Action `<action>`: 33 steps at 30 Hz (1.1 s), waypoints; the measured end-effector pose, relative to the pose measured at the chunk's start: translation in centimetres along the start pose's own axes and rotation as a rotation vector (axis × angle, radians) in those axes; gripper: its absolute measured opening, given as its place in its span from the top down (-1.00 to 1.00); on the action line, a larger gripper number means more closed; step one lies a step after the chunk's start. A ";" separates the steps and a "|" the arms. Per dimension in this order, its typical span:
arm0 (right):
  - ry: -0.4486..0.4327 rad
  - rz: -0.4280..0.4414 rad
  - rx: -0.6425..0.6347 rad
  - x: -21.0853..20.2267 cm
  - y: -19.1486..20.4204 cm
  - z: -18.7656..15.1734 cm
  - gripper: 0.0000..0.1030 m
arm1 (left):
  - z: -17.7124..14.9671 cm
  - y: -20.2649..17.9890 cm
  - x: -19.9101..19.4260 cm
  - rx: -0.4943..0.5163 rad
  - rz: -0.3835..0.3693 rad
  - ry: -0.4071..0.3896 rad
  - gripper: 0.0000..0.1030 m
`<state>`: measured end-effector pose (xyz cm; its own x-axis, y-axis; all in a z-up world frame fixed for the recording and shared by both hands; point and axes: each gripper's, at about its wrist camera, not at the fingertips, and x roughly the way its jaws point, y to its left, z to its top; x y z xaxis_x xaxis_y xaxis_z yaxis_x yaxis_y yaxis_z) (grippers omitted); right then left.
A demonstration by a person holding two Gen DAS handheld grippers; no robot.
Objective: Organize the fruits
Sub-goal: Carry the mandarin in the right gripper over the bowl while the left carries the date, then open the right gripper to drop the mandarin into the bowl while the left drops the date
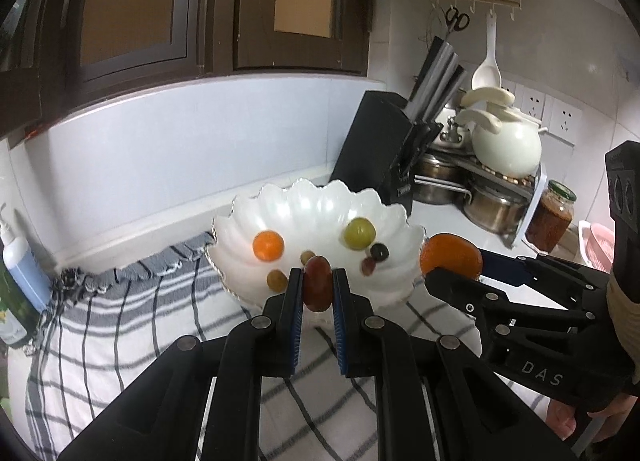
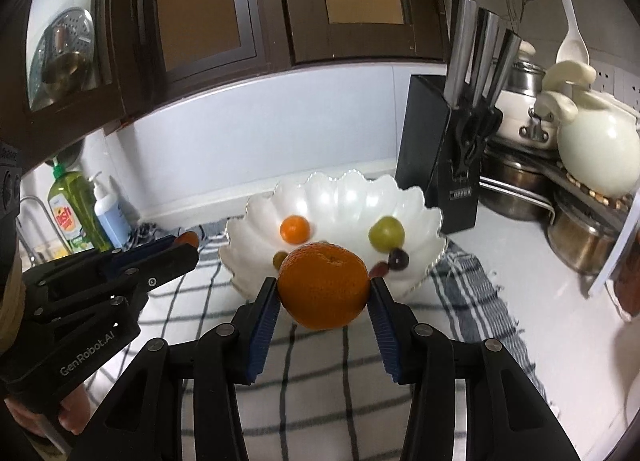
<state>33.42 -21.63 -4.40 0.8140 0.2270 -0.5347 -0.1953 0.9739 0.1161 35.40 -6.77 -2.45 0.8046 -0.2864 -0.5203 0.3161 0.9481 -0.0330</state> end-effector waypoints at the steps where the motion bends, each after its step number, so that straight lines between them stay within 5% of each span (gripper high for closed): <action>1: -0.004 0.001 0.000 0.2 0.0 0.4 0.10 | 0.3 0.1 0.2 0.001 0.000 -0.002 0.70; 15: 0.015 -0.004 -0.026 5.3 -0.8 4.4 0.10 | 4.2 1.8 5.7 0.007 0.018 0.034 0.70; 33: 0.153 -0.021 -0.025 13.2 -2.3 6.1 0.09 | 4.9 4.9 13.9 -0.034 0.033 0.199 0.70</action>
<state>47.98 -20.78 -6.64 0.7253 0.2009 -0.6584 -0.1947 0.9773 0.0837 50.57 -6.81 -5.60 0.6978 -0.2249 -0.6800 0.2710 0.9617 -0.0400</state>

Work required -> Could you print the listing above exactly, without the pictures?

Solved problem ->
Action `<action>`: 33 steps at 30 Hz (1.1 s), waypoints; the measured end-effector pose, relative to the pose measured at the chunk's start: translation in centimetres along the start pose's own axes and rotation as a rotation vector (axis × angle, radians) in those axes; gripper: its absolute measured opening, given as its place in its span from the top down (-1.00 to 1.00); on the action line, a larger gripper number means more closed; step one lies a step after the chunk's start. A ";" separates the steps and a "|" the arms. Per dimension in this order, its typical span:
arm0 (right):
  - ry: -0.4486..0.4327 rad
  - rz: -0.4280..0.4414 rad
  - rx: -0.6425..0.6347 rad
  - x: -21.0853..20.2267 cm
  - y: -19.1486..20.4204 cm
  - z: -18.7656..15.1734 cm
  - gripper: 0.0000..0.1030 m
arm1 (left):
  - z: -17.7124..14.9671 cm
  - y: -20.2649..17.9890 cm
  - x: -19.9101..19.4260 cm
  - rx: -0.4943..0.5163 rad
  - rz: -0.3835..0.3693 rad
  - ry: -0.4071..0.3896 rad
  - gripper: 0.0000..0.1030 m
`<state>`: measured end-effector pose (xyz cm; its own x-axis, y-axis; all in a z-up world frame fixed for the recording and shared by both hands; point and axes: each gripper's, at about its wrist camera, not at the fingertips, and x roughly the way its jaws point, y to its left, z to its top; x y z xaxis_x xaxis_y xaxis_z yaxis_x yaxis_y yaxis_z) (grippers omitted); right then left.
A demonstration by a person holding two Gen DAS handheld grippers; no robot.
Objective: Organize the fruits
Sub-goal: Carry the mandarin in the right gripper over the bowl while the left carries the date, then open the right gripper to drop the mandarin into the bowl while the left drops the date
<state>33.42 -21.63 -4.40 0.8140 0.2270 -0.5347 -0.1953 0.9739 0.1161 35.40 -6.77 -2.45 0.8046 -0.2864 -0.5203 0.3161 0.9481 -0.0330</state> end-effector waypoints at the steps where the motion bends, each after its step number, so that straight lines between them stay within 5% of each span (gripper high for closed): <action>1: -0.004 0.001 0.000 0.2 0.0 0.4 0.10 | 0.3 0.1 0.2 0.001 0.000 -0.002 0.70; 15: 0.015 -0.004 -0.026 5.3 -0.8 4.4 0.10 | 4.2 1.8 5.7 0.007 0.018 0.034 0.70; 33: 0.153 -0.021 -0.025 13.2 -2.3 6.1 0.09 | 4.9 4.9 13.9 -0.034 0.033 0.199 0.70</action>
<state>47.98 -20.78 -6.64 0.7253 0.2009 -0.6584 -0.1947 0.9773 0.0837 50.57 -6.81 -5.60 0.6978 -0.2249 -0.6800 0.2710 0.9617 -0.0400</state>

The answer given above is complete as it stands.